● TASK DETAILS: In your answer, reproduce exactly the lines from the beginning of the listing below through the one containing "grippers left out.", and only those lines.

[[ PROVIDED INFORMATION open ]]

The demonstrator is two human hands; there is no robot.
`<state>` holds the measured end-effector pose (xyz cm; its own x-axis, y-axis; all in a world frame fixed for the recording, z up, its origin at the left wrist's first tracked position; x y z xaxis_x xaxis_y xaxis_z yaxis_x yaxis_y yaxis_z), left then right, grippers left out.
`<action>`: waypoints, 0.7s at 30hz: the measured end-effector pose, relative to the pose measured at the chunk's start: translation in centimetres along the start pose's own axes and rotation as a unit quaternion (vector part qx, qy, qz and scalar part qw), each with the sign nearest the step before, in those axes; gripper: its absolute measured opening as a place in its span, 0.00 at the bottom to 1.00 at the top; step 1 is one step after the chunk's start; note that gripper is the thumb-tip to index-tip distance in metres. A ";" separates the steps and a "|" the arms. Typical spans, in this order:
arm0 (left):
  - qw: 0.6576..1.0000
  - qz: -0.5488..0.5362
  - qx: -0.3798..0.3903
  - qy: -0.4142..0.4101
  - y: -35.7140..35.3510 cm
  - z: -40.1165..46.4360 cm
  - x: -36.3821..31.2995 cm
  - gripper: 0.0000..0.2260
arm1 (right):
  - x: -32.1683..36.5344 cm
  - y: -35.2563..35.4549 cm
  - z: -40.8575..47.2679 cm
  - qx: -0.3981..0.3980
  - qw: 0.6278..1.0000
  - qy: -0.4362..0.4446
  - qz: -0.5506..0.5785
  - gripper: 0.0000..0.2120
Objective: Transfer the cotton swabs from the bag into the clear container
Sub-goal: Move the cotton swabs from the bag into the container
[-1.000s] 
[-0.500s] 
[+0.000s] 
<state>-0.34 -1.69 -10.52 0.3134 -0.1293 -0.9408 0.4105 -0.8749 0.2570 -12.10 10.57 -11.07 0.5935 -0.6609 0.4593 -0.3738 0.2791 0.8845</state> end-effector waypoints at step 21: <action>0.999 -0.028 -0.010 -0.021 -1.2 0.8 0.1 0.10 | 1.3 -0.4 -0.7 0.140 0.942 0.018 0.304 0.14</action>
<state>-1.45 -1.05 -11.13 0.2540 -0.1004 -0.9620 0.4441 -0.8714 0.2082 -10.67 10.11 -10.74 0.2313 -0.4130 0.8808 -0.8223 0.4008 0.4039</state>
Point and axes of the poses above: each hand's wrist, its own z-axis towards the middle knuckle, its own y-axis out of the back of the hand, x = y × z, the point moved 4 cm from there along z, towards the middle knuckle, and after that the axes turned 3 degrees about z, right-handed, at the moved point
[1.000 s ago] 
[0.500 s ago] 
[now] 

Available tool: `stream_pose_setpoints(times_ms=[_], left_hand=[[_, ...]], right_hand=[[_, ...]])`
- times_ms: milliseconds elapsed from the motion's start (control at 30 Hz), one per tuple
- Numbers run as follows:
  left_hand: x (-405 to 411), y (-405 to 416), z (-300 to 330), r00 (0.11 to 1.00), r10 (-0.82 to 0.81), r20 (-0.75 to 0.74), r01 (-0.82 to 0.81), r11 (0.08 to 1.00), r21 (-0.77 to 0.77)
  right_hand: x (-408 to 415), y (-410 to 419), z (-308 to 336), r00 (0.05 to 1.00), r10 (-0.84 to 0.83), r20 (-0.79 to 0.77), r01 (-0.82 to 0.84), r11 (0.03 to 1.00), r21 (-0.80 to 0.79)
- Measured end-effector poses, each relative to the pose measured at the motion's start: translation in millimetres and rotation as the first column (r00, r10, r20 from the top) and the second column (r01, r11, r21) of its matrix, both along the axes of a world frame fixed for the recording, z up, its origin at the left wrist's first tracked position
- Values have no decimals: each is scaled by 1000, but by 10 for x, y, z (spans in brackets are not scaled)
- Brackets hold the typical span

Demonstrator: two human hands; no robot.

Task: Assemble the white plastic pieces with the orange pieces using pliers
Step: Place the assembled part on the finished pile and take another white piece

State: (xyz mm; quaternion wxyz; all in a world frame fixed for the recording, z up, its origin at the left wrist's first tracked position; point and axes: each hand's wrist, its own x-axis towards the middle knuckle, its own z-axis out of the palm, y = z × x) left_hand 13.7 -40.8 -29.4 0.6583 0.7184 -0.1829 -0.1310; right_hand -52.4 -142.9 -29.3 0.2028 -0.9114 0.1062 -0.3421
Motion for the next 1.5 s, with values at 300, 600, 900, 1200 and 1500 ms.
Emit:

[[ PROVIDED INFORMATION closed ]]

● RESPONSE:
The demonstrator is two human hands; there is no robot.
`<state>` holds the measured end-effector pose (xyz cm; its own x-axis, y-axis; all in a world frame fixed for the recording, z up, its origin at the left wrist's first tracked position; x y z xaxis_x xaxis_y xaxis_z yaxis_x yaxis_y yaxis_z), left then right, grippers left out.

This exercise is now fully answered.